▸ **What the task requires**:
From the entries below, extract every line that includes the word "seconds".
---- Supplied records
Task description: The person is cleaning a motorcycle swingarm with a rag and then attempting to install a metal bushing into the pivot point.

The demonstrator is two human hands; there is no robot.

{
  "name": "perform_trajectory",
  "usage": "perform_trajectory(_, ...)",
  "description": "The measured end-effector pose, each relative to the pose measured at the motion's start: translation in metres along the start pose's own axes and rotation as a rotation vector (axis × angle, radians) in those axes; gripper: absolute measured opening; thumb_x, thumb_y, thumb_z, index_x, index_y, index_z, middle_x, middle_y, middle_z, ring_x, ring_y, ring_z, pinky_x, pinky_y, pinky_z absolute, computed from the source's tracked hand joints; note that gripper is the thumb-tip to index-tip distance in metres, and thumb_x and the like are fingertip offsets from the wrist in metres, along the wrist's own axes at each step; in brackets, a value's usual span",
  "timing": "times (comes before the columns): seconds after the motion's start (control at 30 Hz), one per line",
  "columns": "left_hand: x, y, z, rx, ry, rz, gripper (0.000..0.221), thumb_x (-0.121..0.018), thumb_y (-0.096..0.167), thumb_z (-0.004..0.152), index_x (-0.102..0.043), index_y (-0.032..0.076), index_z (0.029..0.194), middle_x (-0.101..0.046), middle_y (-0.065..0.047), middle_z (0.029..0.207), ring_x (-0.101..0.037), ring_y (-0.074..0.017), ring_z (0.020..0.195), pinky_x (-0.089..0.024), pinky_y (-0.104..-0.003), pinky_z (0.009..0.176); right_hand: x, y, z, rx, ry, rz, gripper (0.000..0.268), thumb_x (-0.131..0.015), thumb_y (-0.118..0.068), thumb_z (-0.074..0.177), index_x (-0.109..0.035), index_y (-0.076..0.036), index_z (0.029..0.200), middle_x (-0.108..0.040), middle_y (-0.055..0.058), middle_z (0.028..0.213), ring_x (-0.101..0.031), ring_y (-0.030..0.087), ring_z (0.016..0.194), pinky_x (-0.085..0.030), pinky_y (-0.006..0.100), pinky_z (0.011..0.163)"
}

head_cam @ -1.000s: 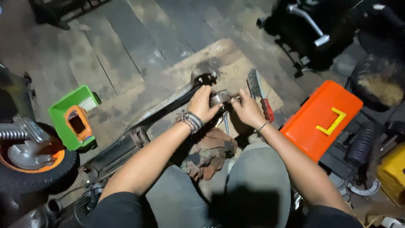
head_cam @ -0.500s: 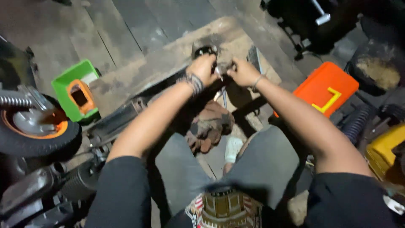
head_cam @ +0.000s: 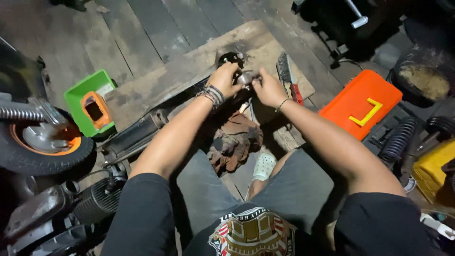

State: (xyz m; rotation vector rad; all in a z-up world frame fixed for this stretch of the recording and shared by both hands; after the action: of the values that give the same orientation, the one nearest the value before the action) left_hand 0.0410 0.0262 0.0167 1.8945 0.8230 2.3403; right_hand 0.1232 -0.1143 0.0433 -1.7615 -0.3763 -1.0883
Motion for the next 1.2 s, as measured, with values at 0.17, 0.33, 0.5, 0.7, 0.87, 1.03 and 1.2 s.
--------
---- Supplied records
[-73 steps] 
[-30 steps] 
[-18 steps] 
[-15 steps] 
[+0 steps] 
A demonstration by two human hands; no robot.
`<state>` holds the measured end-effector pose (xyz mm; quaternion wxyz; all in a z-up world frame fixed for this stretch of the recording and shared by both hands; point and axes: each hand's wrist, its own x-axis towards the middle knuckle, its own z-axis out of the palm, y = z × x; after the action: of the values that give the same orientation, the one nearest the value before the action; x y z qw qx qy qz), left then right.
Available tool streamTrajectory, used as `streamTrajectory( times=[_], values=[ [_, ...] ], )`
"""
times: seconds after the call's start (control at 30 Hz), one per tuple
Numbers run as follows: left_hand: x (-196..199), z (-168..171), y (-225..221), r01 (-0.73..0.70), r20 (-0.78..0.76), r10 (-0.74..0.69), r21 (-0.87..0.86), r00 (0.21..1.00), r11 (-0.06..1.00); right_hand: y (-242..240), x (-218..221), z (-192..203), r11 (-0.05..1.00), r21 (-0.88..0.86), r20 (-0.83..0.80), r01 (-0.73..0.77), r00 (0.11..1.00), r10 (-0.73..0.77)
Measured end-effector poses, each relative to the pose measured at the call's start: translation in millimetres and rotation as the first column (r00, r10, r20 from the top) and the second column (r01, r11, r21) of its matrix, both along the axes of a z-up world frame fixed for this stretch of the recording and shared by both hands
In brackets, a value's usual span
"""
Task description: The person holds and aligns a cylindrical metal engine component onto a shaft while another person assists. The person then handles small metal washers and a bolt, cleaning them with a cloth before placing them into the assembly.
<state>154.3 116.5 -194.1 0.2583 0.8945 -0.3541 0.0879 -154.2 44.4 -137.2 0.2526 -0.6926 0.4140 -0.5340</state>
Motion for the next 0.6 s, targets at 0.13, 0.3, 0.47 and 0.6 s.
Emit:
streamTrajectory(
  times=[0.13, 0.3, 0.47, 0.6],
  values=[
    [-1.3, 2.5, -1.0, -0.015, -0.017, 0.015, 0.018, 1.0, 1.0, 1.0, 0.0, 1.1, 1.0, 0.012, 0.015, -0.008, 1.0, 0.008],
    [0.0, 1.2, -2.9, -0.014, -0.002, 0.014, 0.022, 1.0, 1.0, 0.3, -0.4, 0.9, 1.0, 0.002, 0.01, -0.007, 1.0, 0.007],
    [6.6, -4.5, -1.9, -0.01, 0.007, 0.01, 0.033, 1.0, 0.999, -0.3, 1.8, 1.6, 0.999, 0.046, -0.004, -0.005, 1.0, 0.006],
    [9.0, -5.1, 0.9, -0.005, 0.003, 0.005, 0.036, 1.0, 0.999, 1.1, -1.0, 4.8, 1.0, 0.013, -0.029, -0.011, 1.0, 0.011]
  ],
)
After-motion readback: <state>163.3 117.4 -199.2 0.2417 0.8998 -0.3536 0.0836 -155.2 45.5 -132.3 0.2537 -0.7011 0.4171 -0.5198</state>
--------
▸ **Answer for the task**:
  "timing": "times (comes before the columns): seconds after the motion's start (control at 30 Hz), one per line",
times: seconds after the call's start (control at 30 Hz), one per tuple

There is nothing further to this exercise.